MINING
Some of us have become used to thinking that woman is the nigger of the world, that a person of color is the nigger of the world, that a poor person is the nigger of the world. . . . But, in truth, Earth itself has become the nigger of the world.
—ALICE WALKER
 
 
 
PLASTICS ARE OF COURSE NOT the only persistent pollutants made by this culture. The list is long. There are plutonium-239 and other radioactive wastes, many of which will persist for the life of the planet (of course given the velocity and acceleration of this culture’s destructiveness, the death of the planet will probably come sooner than we think, insofar as most of us think about it at all). There are heavy metals removed from the earth and put into living bodies. There is carbon dioxide, which used to simply be part of the air but is now a pollutant, significant quantities of which will not be metabolized by plants or otherwise removed from the biosphere for an extremely long time. Look around your own life—and get out into the land where you live—and find the long-term pollutants produced or released by this culture.

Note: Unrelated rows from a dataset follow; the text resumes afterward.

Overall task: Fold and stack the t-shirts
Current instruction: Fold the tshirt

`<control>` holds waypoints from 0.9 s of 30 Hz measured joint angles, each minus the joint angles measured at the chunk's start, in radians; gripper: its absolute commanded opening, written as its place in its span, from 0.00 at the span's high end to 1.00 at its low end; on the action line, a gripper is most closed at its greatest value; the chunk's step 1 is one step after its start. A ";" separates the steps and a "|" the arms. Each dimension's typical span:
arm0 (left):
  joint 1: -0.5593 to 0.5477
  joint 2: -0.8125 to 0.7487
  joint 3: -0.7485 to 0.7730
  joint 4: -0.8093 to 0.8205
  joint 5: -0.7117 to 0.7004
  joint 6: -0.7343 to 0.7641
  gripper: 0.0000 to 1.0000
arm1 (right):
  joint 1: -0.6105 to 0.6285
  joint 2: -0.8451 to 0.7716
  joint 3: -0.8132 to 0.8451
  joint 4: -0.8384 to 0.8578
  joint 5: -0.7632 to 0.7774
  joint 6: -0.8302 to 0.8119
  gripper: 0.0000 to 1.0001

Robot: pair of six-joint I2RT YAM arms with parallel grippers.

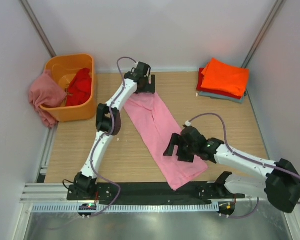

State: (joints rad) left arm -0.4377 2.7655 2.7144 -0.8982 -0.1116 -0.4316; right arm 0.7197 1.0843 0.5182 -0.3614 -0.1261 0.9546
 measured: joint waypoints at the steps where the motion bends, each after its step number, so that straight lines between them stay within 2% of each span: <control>1: 0.002 -0.032 -0.053 0.044 0.040 0.028 0.00 | 0.058 0.002 0.033 -0.022 0.019 0.026 0.09; 4: -0.003 -0.133 -0.224 0.124 0.117 0.107 0.00 | 0.188 0.063 0.236 -0.120 0.049 0.011 0.03; 7: -0.034 -0.227 -0.297 0.137 0.138 0.151 0.00 | 0.200 0.106 0.484 -0.214 0.185 -0.079 0.00; 8: -0.043 -0.257 -0.309 0.139 0.136 0.154 0.00 | 0.191 0.110 0.523 -0.222 0.211 -0.096 0.00; 12: -0.081 -0.522 -0.460 0.145 0.075 0.123 0.00 | 0.043 0.151 0.714 -0.265 0.304 -0.237 0.00; 15: -0.085 -0.807 -0.695 0.198 0.076 0.050 0.03 | -0.120 0.219 0.791 -0.275 0.320 -0.319 0.00; 18: -0.108 -1.026 -0.950 0.246 0.073 -0.030 0.02 | -0.220 0.294 0.848 -0.307 0.336 -0.377 0.00; 21: -0.207 -1.120 -1.194 0.280 0.061 -0.123 0.03 | -0.285 0.326 0.873 -0.328 0.331 -0.415 0.00; 27: -0.522 -1.079 -1.572 0.288 0.084 -0.303 0.03 | -0.412 0.327 0.892 -0.352 0.288 -0.452 0.00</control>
State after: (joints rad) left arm -0.9600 1.6863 1.1423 -0.6106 -0.0277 -0.7345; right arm 0.3077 1.4117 1.4105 -0.7132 0.1619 0.5026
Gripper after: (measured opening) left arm 0.974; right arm 0.996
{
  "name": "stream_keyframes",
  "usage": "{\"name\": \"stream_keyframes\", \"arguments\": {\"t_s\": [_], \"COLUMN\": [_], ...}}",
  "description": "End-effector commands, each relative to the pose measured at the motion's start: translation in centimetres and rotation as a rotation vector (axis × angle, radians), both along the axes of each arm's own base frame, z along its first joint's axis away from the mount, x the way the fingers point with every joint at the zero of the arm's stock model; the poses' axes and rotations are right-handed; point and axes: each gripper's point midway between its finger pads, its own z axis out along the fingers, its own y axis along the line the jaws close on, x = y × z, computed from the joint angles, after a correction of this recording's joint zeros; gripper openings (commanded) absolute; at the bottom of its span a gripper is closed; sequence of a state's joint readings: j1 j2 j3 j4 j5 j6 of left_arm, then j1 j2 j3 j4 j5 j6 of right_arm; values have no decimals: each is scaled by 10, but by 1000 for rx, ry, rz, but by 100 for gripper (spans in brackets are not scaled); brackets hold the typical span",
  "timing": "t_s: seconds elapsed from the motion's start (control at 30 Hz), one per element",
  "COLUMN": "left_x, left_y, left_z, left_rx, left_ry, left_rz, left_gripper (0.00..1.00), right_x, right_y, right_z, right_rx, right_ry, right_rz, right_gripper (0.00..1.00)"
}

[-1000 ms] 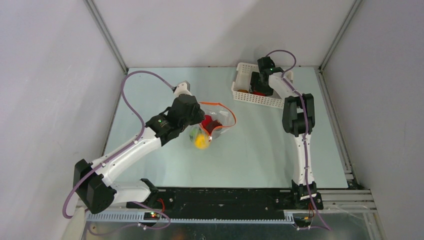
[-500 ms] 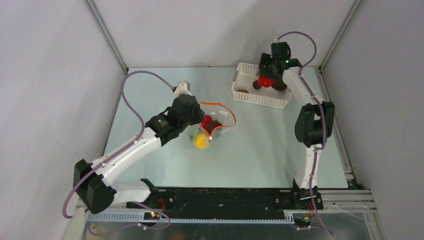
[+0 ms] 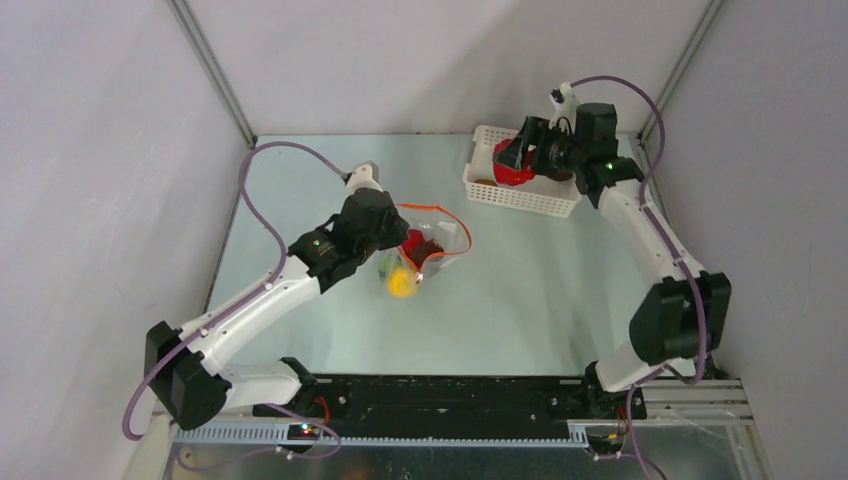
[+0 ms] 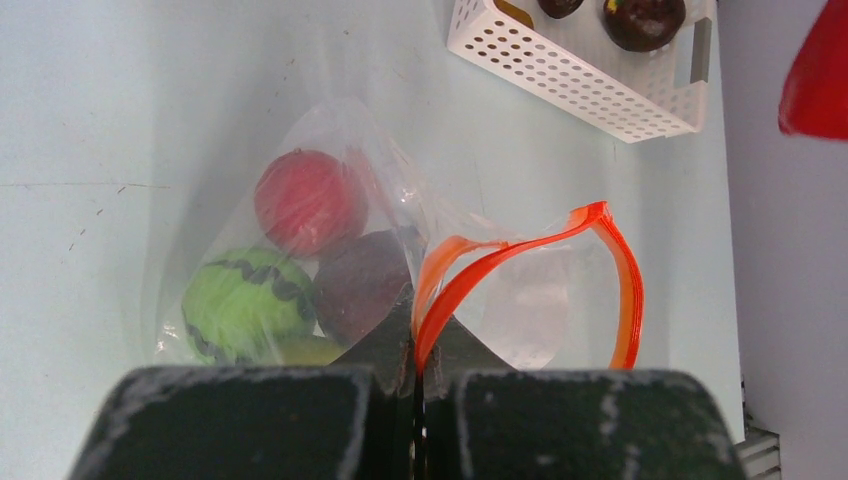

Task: Place the food in the zip-top bag and seal the zipper
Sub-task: Place the fake fruit in the zipper food storage bag.

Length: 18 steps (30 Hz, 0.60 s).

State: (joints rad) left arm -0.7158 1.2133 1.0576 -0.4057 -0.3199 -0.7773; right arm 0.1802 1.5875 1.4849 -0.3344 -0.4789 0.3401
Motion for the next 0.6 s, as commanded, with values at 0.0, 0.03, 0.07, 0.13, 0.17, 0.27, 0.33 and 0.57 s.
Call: {"name": "stream_keyframes", "arguments": {"t_s": [0.0, 0.03, 0.07, 0.13, 0.17, 0.27, 0.33, 0.57], "left_x": [1, 1, 1, 0, 0, -1, -1, -3], "left_y": [-1, -2, -2, -4, -4, -5, -5, -5], "left_z": [26, 26, 26, 25, 25, 25, 25, 24], "left_rx": [-50, -53, -56, -61, -64, -72, -76, -76], "left_ry": [-60, -59, -58, -56, -56, -53, -53, -50], "left_rz": [-16, -17, -21, -25, -24, -25, -30, -32], "left_gripper": [0, 0, 0, 0, 0, 0, 0, 0], "right_x": [-66, -74, -89, -110, -119, -130, -133, -144], "right_y": [45, 51, 63, 83, 94, 112, 124, 153], "right_z": [60, 62, 64, 66, 66, 60, 51, 7], "right_rx": [144, 129, 113, 88, 81, 57, 38, -49], "right_ry": [-158, -178, -200, -226, -228, -237, -234, -135], "right_rz": [285, 305, 351, 407, 422, 425, 422, 404], "right_gripper": [43, 43, 43, 43, 43, 42, 42, 44]}}
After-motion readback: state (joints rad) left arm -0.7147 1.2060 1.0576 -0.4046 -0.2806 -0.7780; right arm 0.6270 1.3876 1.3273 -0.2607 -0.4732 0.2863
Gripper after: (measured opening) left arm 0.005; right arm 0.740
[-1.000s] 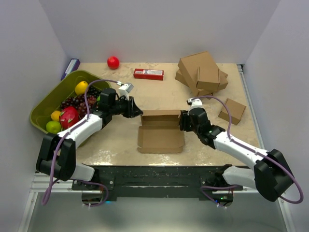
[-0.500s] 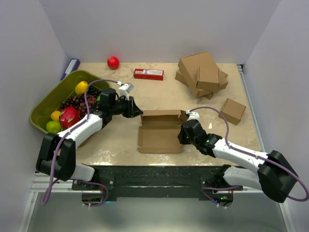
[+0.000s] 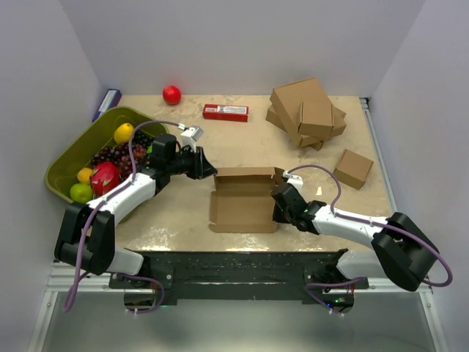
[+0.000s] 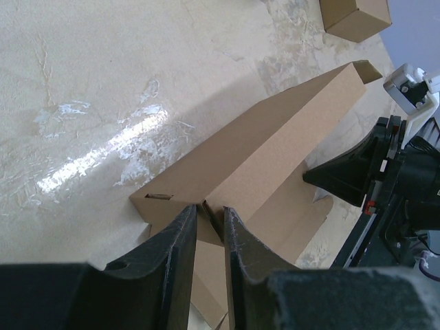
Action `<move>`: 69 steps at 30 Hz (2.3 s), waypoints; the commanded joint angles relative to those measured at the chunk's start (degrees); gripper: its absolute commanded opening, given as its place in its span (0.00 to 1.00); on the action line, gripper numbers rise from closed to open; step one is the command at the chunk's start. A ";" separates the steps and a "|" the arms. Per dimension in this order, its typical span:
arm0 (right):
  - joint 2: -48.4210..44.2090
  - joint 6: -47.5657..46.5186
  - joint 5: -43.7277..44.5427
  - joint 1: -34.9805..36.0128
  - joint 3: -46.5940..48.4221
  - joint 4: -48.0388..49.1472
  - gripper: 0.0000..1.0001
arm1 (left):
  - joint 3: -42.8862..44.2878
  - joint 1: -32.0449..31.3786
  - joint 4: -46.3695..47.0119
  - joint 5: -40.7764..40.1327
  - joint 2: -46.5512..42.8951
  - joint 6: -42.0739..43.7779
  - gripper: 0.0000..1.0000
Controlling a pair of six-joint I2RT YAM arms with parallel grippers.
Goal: Fold the paper box
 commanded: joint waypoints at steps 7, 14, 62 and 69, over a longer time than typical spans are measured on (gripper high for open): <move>-0.18 3.26 1.97 0.15 0.51 -3.19 0.03 | 0.23 -0.44 -2.11 -0.91 -0.61 1.89 0.26; -9.68 -2.27 6.28 -4.05 6.23 -9.97 0.46 | 0.23 -0.44 -2.11 -0.91 -0.70 1.89 0.26; 1.56 -21.35 -7.78 -11.54 14.67 3.74 0.00 | 0.50 -2.28 -4.57 -3.37 -0.09 2.94 0.26; 2.09 -19.95 -9.19 -10.75 12.56 6.02 0.00 | 0.59 -2.55 -4.39 -3.11 0.09 2.77 0.26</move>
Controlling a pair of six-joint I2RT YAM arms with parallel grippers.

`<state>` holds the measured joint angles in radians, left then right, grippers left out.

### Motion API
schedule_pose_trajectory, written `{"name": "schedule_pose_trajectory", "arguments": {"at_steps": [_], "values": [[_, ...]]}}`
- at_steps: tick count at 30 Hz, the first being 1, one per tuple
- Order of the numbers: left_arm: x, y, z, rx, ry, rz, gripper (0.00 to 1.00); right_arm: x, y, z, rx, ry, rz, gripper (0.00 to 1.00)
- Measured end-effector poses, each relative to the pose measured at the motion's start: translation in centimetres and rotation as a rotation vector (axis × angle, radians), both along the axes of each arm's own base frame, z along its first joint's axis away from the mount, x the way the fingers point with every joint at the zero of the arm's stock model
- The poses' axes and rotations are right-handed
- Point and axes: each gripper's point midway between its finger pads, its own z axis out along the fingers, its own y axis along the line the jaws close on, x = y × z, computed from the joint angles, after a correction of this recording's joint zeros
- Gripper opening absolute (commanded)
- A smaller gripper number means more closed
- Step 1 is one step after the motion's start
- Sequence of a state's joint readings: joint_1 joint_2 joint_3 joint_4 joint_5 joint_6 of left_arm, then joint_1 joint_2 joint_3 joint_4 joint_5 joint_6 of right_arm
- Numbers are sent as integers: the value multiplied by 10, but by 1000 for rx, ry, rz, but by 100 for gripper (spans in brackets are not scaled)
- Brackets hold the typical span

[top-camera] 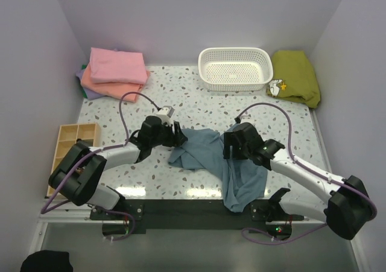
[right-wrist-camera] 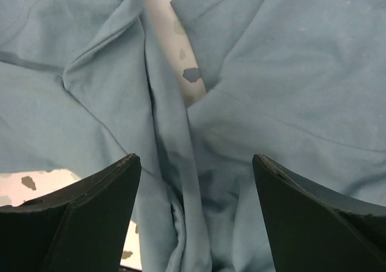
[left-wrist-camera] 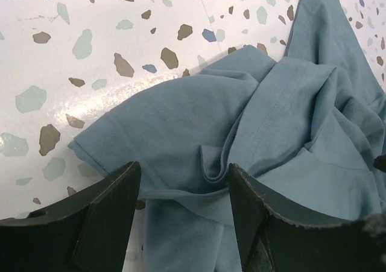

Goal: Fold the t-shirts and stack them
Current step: Flatten out the tshirt

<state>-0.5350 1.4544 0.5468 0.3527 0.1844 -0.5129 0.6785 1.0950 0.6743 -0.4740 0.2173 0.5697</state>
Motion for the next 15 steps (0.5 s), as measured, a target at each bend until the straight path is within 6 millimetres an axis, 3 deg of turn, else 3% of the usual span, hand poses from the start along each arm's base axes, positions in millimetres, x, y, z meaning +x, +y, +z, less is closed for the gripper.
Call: {"name": "schedule_pose_trajectory", "arguments": {"at_steps": [3, 6, 8, 9, 10, 15], "values": [[-2, 1, -7, 7, 13, -1, 65, 8, 9, -11, -2, 7, 18, 67], [-4, 2, -13, 10, 21, -3, 65, 12, 18, -18, 10, 19, 42, 50], [-6, 2, -17, 12, 27, -5, 63, 13, 24, -22, 21, 27, 62, 27], [-7, 3, -19, 11, 27, -6, 61, 13, 27, -23, 30, 31, 74, 4], [-8, 3, -20, 11, 30, -8, 60, 13, 29, -24, 35, 33, 81, 0], [-13, 4, -25, 6, 32, -14, 60, 12, 36, -18, 64, 20, 119, 0]]}}
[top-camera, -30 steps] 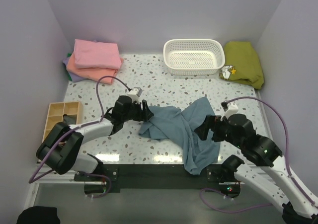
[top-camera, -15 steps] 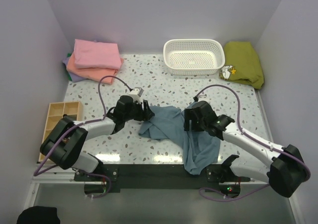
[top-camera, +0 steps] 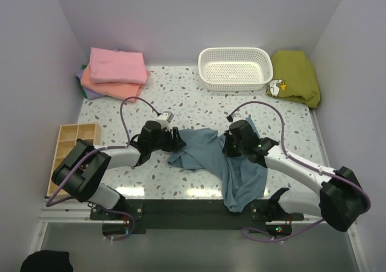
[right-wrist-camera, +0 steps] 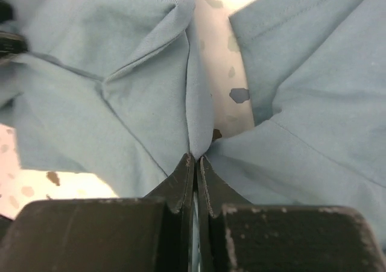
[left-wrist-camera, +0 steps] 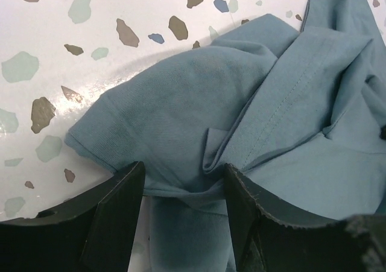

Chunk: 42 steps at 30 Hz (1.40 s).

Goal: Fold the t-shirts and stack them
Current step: Flatten out the tshirt

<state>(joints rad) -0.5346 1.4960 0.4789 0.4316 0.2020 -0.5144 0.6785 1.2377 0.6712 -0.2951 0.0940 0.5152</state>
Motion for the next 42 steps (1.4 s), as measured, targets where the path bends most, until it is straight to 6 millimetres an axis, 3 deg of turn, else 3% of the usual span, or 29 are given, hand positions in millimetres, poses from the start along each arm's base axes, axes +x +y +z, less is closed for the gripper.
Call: {"name": "schedule_pose_trajectory", "arguments": {"at_steps": [2, 4, 9, 11, 13, 17, 21, 22, 26, 34, 42], "values": [[-1, 0, -1, 1, 2, 0, 63, 0, -2, 15, 18, -39, 2, 0], [-1, 0, -1, 1, 1, 0, 73, 1, -9, 43, 46, -120, -16, 0], [1, 2, 10, -6, -25, 14, 87, 10, -53, 155, 105, -436, -191, 0], [2, 3, 19, -15, -49, 21, 90, 12, -75, 186, 92, -523, -279, 0], [3, 4, 28, -27, -73, 26, 91, 14, -93, 200, 51, -566, -352, 0], [3, 2, 33, -46, -90, 17, 92, 18, -108, 180, -82, -523, -398, 0], [-2, -11, 26, -100, -73, -34, 93, 20, -109, 154, -171, -466, -389, 0], [-2, -14, 22, -108, -66, -46, 100, 20, -110, 151, -179, -459, -387, 0], [-3, -33, 5, -149, -23, -111, 100, 18, -112, 152, -183, -459, -385, 0], [21, -109, 22, -218, -98, -252, 100, 17, -112, 151, -182, -460, -380, 0], [36, -146, 8, -252, -97, -295, 100, 16, -113, 153, -176, -466, -381, 0]]}}
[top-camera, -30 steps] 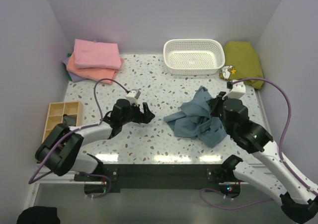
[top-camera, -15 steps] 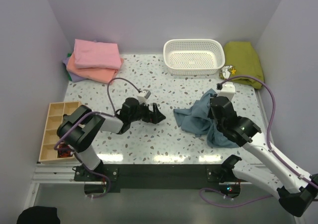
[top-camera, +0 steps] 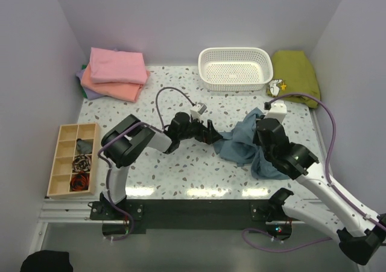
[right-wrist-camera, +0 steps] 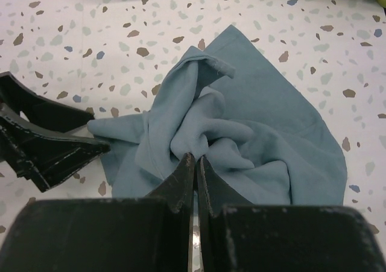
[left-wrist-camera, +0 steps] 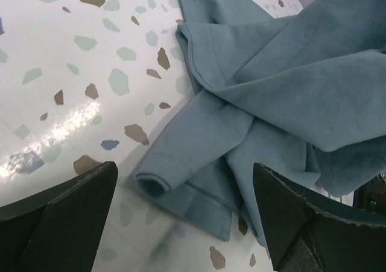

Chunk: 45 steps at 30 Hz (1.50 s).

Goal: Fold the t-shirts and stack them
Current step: Flatten out the tshirt

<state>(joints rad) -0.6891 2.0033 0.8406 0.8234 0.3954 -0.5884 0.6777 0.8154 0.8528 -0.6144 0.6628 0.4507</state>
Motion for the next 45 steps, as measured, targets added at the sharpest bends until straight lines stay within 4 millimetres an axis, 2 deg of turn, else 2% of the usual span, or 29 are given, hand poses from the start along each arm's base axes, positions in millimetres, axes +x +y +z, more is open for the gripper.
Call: {"name": "schedule_pose_trajectory", "arguments": {"at_steps": [4, 6, 7, 8, 9, 10, 14, 16, 18, 21, 23, 26, 27, 28, 30, 32, 35, 37, 41, 45], "values": [[5, -20, 0, -26, -27, -21, 98, -1, -1, 2, 4, -6, 3, 0], [6, -26, -1, -34, -36, -28, 75, -2, -1, 2, 6, -7, 4, 0], [7, -29, -2, -36, -36, -30, 60, -2, -1, 2, 7, -8, 4, 0], [7, -31, -4, -36, -33, -33, 23, -3, -2, 2, 7, -9, 4, 0], [6, -32, -7, -30, -27, -36, 9, -4, -2, 2, 7, -9, 4, 0], [4, -32, -11, -26, -11, -34, 0, -4, -3, 2, 7, -10, 4, 0], [-5, -23, -21, 8, 27, -28, 0, -8, -7, 7, 10, -22, 2, 0], [-13, -12, -15, 34, 36, -18, 0, -10, -9, 9, 10, -29, 5, 0], [-22, 4, 0, 63, 31, 9, 0, -14, -12, 12, 4, -34, 10, 0], [-27, 30, 48, 61, -31, 64, 0, -19, -17, 21, 0, -46, 16, 0], [-21, 52, 92, 33, -101, 127, 0, -23, -21, 31, 6, -64, 17, 0], [-8, 105, 161, -4, -213, 274, 0, -28, -27, 49, 27, -96, 8, 0], [-6, 124, 179, -6, -245, 327, 0, -30, -29, 53, 35, -107, 6, 0], [-5, 149, 199, 3, -278, 398, 0, -31, -30, 57, 44, -117, 4, 0], [-13, 174, 228, 12, -322, 470, 0, -35, -31, 63, 66, -130, 6, 0], [-27, 190, 253, 22, -356, 510, 0, -36, -27, 64, 87, -124, 21, 0], [-47, 214, 272, 40, -381, 566, 0, -34, -14, 53, 104, -66, 51, 0], [-58, 227, 276, 61, -379, 596, 0, -30, -3, 41, 107, -22, 71, 0], [-69, 239, 276, 109, -369, 609, 0, -24, 20, -4, 97, 101, 116, 1], [-69, 241, 261, 162, -335, 602, 0, -16, 36, -53, 59, 216, 136, 1]]}}
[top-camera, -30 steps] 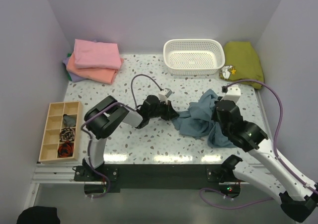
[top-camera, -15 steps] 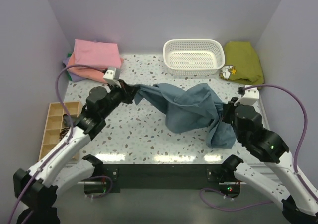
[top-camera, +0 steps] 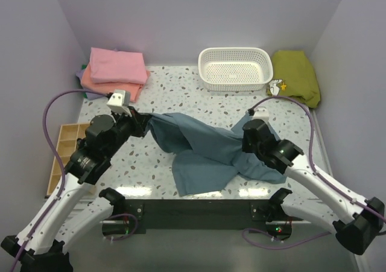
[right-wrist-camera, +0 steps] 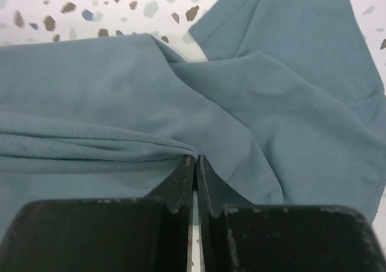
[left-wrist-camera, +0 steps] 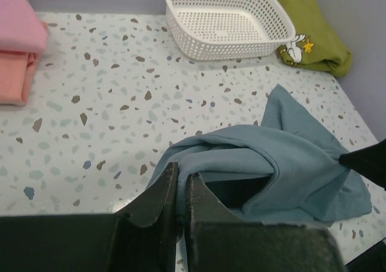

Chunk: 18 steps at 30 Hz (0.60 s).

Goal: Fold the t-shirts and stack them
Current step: Flatten out the tshirt

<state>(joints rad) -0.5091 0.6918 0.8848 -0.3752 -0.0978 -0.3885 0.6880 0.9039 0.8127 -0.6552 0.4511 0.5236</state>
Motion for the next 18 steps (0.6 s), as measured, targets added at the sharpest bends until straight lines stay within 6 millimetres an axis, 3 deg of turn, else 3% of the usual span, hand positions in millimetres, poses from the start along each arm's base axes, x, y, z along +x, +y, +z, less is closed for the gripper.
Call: {"name": "schedule_pose_trajectory", "arguments": {"at_steps": [5, 7, 8, 11, 14, 18], "values": [[6, 0, -38, 45, 79, 14, 0, 15, 9, -39, -86, 79, -5, 0], [9, 1, -53, 56, 109, 30, 0, 23, 9, -49, -124, 87, -15, 49], [11, 1, -59, 62, 122, 37, 0, 27, 9, -53, -142, 87, -23, 56], [21, 2, -73, 76, 142, 72, 0, 37, 4, -54, -215, 85, -40, 60], [32, 5, -82, 97, 157, 114, 0, 44, 5, -42, -215, 55, -41, 66], [47, 5, -91, 115, 167, 148, 0, 33, 26, -14, -87, -13, 75, 69]]}}
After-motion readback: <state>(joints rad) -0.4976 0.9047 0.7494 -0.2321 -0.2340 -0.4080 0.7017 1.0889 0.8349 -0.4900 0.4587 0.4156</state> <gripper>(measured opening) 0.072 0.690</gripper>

I grew up in Colorado and spent a lot of time in the mountains, exploring ghost towns and the fringes of old mines. I say fringes because I was forbidden by my mom from entering mines for fear they would collapse or I would fall down a shaft. So I spent those days wandering around the tailings: great mounds of crushed rock that a hundred years later still supported no life. In retrospect, the mineshafts may have been the least of my safety worries; the tailings are probably more dangerous than the mines themselves.
Mine tailings are what’s left over after miners dig up the ground and extract whatever they’re going to sell. These previously buried, now-exposed rocks have normally been broken, and range from much larger than a softball down to coarse sand or even fine powder. Some minerals commonly found in tailings include—but are certainly not restricted to—arsenic (especially in gold mine wastes), barite, calcite, fluorite, many radioactive materials (that the earth had previously stored where the earth wanted them: underground), sulfur (and many sulfide compounds), cadmium, zinc, lead, manganese, and so on.150
Many of these minerals are toxic. That explains the dead zones so familiar to anyone who has had the misfortune to go near a mine.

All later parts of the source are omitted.